[RAW DATA Boundary: Start]

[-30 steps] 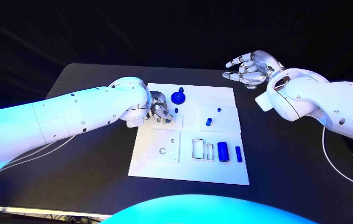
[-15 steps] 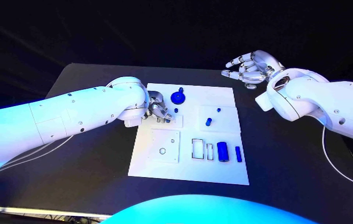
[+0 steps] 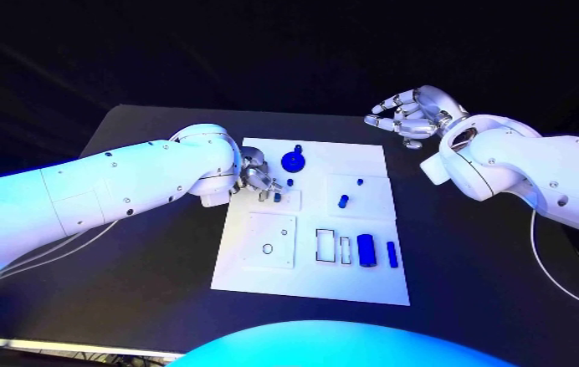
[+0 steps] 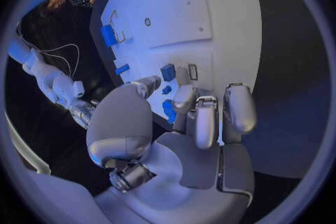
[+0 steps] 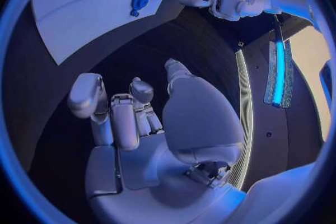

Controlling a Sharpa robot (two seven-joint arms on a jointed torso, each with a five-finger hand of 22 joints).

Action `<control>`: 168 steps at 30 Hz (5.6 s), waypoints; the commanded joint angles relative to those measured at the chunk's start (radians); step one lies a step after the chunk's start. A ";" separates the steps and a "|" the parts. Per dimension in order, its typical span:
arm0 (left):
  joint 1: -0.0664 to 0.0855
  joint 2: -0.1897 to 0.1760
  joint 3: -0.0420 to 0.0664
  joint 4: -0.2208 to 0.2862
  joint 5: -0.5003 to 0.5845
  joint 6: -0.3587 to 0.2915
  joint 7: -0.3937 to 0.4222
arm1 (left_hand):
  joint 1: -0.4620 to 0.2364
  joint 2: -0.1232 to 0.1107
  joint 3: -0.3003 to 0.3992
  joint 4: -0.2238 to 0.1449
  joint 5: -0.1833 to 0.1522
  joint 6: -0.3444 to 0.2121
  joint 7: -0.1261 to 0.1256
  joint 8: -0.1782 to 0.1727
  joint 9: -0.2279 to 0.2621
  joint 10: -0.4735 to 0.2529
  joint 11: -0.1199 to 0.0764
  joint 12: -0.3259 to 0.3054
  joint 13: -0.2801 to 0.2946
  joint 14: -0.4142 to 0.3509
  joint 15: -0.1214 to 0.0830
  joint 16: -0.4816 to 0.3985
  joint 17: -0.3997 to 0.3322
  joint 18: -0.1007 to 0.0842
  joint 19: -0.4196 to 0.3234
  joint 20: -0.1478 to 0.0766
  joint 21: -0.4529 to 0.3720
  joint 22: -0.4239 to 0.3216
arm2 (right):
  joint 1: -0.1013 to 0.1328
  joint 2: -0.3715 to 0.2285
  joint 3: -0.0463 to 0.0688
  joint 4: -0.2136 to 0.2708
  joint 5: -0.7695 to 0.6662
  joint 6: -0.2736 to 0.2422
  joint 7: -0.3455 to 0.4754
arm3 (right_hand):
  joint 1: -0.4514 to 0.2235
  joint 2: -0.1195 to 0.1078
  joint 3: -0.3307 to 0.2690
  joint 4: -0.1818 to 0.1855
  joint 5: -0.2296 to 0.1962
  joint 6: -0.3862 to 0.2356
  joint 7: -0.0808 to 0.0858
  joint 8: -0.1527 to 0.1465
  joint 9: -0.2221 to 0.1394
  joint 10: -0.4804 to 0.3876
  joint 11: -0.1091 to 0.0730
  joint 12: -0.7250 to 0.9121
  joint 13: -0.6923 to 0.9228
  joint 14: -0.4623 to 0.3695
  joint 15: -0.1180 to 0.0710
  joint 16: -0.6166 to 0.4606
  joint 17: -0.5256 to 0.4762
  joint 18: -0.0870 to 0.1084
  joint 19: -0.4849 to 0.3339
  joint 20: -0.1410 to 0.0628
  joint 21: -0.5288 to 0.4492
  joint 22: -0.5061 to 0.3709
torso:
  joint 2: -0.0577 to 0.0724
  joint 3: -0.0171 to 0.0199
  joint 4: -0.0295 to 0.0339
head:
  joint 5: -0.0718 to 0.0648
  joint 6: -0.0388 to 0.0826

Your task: Assemble the parts on the task board

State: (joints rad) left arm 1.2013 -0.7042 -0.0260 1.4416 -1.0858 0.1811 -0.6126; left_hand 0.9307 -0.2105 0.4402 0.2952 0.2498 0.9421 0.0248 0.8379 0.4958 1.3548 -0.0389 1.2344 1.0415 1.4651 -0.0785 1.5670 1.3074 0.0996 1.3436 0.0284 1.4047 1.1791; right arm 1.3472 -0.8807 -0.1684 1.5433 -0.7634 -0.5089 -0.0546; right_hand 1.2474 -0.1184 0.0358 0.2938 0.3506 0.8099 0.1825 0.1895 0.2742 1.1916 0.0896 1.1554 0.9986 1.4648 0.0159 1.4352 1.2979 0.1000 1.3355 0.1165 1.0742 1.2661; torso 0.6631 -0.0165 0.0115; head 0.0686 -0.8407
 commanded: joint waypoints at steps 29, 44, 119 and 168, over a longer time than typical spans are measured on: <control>0.066 0.014 0.069 -0.100 0.009 -0.060 0.050 | 0.132 0.031 -0.067 -0.002 -0.007 -0.189 0.095 -0.145 -0.070 -0.208 0.081 -0.174 -0.253 0.083 0.056 -0.029 0.198 0.000 -0.054 0.052 -0.051 -0.082 | -0.003 0.004 -0.001 -0.015 0.037 0.033 0.003 | 0.006 0.012 -0.014 -0.003 0.021 -0.009 -0.002 0.005 -0.004 -0.001 0.003 0.010 0.000 0.043 -0.002 -0.004 0.006 0.005 0.007 0.000 -0.003 0.003 | 0.005 0.0013 -0.0020 | -0.005 0.035; 0.067 0.084 0.063 -0.225 -0.042 0.004 0.060 | 0.135 0.036 -0.069 -0.002 -0.007 -0.187 0.095 -0.145 -0.070 -0.219 0.082 -0.178 -0.261 0.080 0.058 -0.032 0.191 0.002 -0.060 0.054 -0.055 -0.091 | -0.002 -0.007 -0.001 0.003 0.038 0.031 0.016 | 0.016 0.020 -0.013 -0.003 0.038 -0.008 -0.003 0.007 -0.005 0.000 0.002 0.014 0.001 0.043 -0.003 -0.004 0.007 0.005 0.008 0.000 -0.003 0.005 | 0.005 -0.0009 -0.0008 | -0.007 0.031; 0.060 0.158 0.044 -0.364 0.063 0.130 0.061 | 0.273 0.086 -0.016 -0.010 -0.005 -0.123 0.070 -0.110 -0.058 -0.207 0.061 -0.119 -0.227 0.074 0.042 -0.036 0.179 0.005 -0.071 0.047 -0.058 -0.095 | -0.002 -0.013 -0.001 -0.003 0.004 -0.024 -0.002 | 0.058 0.033 0.005 -0.005 0.120 -0.004 -0.007 0.014 -0.008 -0.004 -0.002 0.016 -0.007 0.042 -0.007 -0.009 0.004 0.006 0.009 -0.004 -0.011 0.007 | 0.004 -0.0011 -0.0012 | -0.007 0.029; 0.060 0.167 0.040 -0.388 0.075 0.152 0.055 | 0.255 0.085 -0.010 -0.006 -0.007 -0.117 0.067 -0.103 -0.055 -0.191 0.058 -0.103 -0.216 0.077 0.040 -0.032 0.186 0.003 -0.064 0.045 -0.053 -0.085 | -0.001 -0.014 -0.001 0.001 0.004 -0.020 -0.005 | 0.061 0.032 0.006 -0.005 0.119 -0.003 -0.007 0.015 -0.008 -0.003 -0.003 0.017 -0.005 0.043 -0.007 -0.008 0.006 0.005 0.011 -0.004 -0.007 0.009 | 0.004 -0.0013 -0.0009 | -0.009 0.022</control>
State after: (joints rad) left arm 1.2607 -0.5384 0.0136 1.0536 -1.0177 0.3125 -0.5564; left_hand 1.1848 -0.1301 0.4240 0.2868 0.2414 0.8188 0.0909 0.7314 0.4397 1.1601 0.0197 1.1263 0.8250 1.4668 -0.0337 1.5331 1.3073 0.0995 1.2773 0.0766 1.3460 1.0934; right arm 1.3461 -0.8953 -0.1694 1.5426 -0.7498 -0.5342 -0.0640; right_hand 1.2966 -0.0857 0.0364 0.2883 0.4669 0.8066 0.1792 0.2011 0.2678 1.1916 0.0896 1.1684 0.9930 1.4648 0.0159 1.4313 1.3029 0.0999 1.3394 0.1127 1.0688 1.2740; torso 0.6672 -0.0178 0.0108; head 0.0602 -0.8185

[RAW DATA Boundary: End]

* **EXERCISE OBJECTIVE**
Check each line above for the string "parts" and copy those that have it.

* **ANSWER TO THE EXERCISE**
Action `<control>`: 168 steps at 30 Hz (5.6 s), waypoints; the commanded joint angles relative to those measured at the chunk's start (radians); step one lies a step after the chunk's start. A ";" separates the steps and a "|" the parts. Per dimension in order, its typical span:
Your task: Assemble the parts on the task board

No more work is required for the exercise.